When Ralph Klein took over the helm in Alberta, the province was neck-deep in debt, exhausted by the national energy program, plagued by low energy prices, and in need of some surgical and unpleasant cuts. So, former premier Klein did what he had to do — cut spending to conserve money, cut taxes to stimulate output, and invested every dime left over in setting up the royalty regime that should probably take most of the accolades for recovering the province’s oil patch.
But of course no good deed goes unpunished forever. In a fair society, fair distribution of wealth is key to keeping its basic mandates. So, when one province suddenly develops a case of Midas’ “golden touch,” it comes as no surprise that the Federal government will pay for elaborate studies, polls reports and what- have-you to find answers to a simple question — if one province fares better than the other, isn’t it fair to share the wealth?
And of course the rest of Canada will voice a resounding “yes” to that question. Particularly after alleging that not everyone is benefiting equally from the federation and that the federation is not supposed to create excess wealth on one side and meager incomes on the other.
What usually happens is that populist demands create sufficient pressures on local governments to create new laws, regardless whether such laws are justified or not. Most of the time, it is much easier just to give the people what they want, although, it has to be admitted, the popular choice could be the right one, too. But has the populist choice really been the right one in the case of Alberta’s energy royalties?
You see, when drilling for oil and gas, it is not always and only about the riches below, feasibility studies, or risk-adjusted cost and production forecasts. It is also, and largely, about the royalties that are generally used to determine what will be the producer’s share and how much will go to the government. Why are royalties so important to oil producers? Simply, all other factors of oil and gas production, except for royalties, are difficult to predict, are subject to excess risk, and thus represent inherently volatile variables in any equation.
So, now the rules of the game have changed, even as producers have already made commitments to leases and royalties based on the old rules. To make it worse for most producers, the majority of the commitments were made unilaterally; that is, the government does not have to — nor will it, apparently — honor them.
So, who is the popular, principled or righteous in this story? Well, had the decision to slap new royalties been applied only against new royalty and lease applications, it would have contained all three. But since the new regulations have the ability to “time travel,” I’m afraid Alberta royalties fit only the populist frock, and not the “other” two.
In dollar terms, it means that annual royalty revenues could potentially increase by $1.4 billion within the next three years or less, provided there is no decline in production and applications for new leases and royalty participation rates. The worst case scenario is that the industry simply reduces development and exploration activities, leaving Alberta with no gain at all, and possibly even a net decrease in tax revenues from the oil patch.
Currently, the oil and gas industry in Canada is strangely quiet, perhaps still dealing with the shock.

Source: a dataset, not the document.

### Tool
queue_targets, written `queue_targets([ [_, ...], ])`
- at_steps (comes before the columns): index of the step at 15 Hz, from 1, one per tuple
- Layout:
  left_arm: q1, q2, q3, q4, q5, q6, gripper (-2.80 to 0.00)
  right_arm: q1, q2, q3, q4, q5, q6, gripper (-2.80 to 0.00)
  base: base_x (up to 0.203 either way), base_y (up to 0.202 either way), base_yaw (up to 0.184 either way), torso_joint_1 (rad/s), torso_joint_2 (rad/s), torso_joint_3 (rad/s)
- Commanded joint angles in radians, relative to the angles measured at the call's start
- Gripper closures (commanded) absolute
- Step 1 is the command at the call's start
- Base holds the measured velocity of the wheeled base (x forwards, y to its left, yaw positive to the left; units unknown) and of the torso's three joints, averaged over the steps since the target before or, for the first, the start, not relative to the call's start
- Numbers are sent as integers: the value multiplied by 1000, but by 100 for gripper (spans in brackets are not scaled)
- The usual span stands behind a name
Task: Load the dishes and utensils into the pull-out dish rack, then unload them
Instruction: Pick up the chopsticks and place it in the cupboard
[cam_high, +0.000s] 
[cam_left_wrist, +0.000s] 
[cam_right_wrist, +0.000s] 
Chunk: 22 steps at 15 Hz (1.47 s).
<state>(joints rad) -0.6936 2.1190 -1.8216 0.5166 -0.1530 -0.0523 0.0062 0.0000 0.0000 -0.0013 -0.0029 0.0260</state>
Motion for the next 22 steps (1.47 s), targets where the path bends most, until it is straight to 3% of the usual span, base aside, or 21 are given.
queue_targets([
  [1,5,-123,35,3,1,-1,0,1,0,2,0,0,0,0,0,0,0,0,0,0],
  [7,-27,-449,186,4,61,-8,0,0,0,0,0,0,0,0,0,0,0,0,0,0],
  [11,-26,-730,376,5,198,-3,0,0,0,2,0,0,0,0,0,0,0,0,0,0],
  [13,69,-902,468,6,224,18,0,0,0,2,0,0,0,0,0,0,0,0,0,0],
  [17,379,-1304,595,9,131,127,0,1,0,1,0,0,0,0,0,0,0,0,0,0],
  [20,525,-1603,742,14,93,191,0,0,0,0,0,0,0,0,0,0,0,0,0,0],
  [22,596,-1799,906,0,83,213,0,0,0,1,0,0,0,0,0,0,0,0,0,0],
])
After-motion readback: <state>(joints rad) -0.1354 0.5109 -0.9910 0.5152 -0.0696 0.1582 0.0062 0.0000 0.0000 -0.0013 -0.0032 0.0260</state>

But surely, analysts and number crunchers are burning the midnight oil trying to come up with proper cost estimates and risk-adjustments. It is entirely possible that domestic and foreign producers with stakes in Alberta’s oil patches are going to look at new projects elsewhere. So, regardless of how and if it all works out, unless a populist decision is based on what is principled and what is right, too, the former rarely works in the long run.